-- EXERCISE DESCRIPTION --
Give back exactly the lines of the entries below from the line with "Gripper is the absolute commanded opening" to the line with "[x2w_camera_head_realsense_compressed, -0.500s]", inclusive, and only those.

Dataset items

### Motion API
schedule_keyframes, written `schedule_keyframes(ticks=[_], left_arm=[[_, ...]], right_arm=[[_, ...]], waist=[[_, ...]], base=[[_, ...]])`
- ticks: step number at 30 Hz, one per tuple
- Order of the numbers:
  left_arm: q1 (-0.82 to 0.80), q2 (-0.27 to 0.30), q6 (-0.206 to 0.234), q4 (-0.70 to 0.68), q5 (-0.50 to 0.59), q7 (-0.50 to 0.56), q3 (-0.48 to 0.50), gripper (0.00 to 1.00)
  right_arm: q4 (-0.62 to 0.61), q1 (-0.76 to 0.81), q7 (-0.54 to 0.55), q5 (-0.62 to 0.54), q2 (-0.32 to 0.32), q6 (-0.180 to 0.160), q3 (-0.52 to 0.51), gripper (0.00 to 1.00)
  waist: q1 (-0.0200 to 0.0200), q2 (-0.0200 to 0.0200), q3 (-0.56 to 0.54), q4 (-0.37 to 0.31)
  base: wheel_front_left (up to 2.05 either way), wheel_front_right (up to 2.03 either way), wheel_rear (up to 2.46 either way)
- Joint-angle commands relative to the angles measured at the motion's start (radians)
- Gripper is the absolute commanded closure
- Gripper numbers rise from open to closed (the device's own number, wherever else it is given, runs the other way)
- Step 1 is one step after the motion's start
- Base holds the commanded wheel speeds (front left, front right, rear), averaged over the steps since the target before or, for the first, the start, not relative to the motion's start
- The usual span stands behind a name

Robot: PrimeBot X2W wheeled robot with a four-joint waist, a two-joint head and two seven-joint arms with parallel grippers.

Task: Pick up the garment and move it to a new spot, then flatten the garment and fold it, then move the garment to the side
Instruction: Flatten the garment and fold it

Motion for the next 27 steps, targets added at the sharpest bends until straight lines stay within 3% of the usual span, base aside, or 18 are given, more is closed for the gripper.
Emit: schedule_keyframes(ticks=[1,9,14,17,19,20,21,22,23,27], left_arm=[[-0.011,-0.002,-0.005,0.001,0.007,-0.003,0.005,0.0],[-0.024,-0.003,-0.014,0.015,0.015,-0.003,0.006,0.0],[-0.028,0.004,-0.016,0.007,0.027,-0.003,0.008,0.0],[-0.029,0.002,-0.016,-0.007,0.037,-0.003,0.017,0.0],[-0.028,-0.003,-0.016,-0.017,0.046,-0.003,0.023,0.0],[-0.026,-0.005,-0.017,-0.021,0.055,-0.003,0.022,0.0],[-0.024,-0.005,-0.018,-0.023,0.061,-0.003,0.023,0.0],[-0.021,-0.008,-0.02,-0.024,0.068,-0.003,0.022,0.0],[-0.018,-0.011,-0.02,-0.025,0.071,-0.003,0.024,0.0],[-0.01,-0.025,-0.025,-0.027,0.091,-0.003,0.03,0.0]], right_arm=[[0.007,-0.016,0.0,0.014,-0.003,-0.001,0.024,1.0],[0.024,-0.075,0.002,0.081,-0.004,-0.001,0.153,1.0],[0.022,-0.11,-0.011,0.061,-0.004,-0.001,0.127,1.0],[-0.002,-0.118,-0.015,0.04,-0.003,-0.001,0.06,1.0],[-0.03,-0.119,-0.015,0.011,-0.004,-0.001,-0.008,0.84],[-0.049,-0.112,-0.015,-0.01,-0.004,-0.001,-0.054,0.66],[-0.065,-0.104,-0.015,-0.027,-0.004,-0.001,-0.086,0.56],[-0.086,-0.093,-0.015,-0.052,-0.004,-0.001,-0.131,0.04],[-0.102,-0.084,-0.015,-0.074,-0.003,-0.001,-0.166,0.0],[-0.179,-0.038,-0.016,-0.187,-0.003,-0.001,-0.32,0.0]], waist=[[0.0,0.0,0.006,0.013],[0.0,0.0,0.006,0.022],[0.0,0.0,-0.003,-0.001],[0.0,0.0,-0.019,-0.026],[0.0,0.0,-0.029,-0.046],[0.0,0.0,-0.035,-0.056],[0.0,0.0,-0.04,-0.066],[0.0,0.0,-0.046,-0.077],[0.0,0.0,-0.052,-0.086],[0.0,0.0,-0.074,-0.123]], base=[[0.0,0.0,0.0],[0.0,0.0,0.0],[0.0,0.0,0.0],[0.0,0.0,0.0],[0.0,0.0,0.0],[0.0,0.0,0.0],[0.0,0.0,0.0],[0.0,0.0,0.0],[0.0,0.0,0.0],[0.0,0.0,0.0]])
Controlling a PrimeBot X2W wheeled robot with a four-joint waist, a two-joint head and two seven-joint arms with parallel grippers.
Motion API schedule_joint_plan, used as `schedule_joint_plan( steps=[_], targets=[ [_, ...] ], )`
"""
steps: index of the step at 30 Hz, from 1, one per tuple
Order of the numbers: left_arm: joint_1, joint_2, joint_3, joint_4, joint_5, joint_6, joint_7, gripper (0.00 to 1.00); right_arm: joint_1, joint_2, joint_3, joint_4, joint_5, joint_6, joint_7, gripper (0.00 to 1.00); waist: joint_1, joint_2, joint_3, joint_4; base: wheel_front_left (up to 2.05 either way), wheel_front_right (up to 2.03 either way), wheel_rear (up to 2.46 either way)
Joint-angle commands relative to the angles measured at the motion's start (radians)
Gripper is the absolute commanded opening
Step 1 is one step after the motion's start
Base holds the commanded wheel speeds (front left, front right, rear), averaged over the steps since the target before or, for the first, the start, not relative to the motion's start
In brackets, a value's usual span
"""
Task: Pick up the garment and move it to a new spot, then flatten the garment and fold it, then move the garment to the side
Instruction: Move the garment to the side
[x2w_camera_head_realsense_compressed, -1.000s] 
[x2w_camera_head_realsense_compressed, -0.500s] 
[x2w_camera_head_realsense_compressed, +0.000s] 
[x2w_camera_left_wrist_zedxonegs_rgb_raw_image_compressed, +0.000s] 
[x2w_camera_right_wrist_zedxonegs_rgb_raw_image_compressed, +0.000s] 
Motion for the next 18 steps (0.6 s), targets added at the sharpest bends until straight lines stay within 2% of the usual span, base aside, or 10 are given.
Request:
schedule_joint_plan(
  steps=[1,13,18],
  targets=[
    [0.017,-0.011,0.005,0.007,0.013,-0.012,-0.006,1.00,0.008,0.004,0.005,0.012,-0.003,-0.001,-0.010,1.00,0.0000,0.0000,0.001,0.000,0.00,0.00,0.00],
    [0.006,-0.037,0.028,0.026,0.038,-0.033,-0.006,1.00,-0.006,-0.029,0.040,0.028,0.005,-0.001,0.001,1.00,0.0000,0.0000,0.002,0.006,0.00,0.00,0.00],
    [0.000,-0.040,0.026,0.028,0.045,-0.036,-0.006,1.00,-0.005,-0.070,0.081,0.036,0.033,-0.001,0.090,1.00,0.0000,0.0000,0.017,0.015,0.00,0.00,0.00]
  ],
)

-- ANSWER FOR THIS EXERCISE --
Gripper is the absolute commanded opening
Step 1 is one step after the motion's start
Base holds the commanded wheel speeds (front left, front right, rear), averaged over the steps since the target before or, for the first, the start, not relative to the motion's start
In brackets, a value's usual span
"""
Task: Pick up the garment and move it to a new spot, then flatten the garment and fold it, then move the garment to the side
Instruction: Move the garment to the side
[x2w_camera_head_realsense_compressed, -1.000s] 
[x2w_camera_head_realsense_compressed, -0.500s] 

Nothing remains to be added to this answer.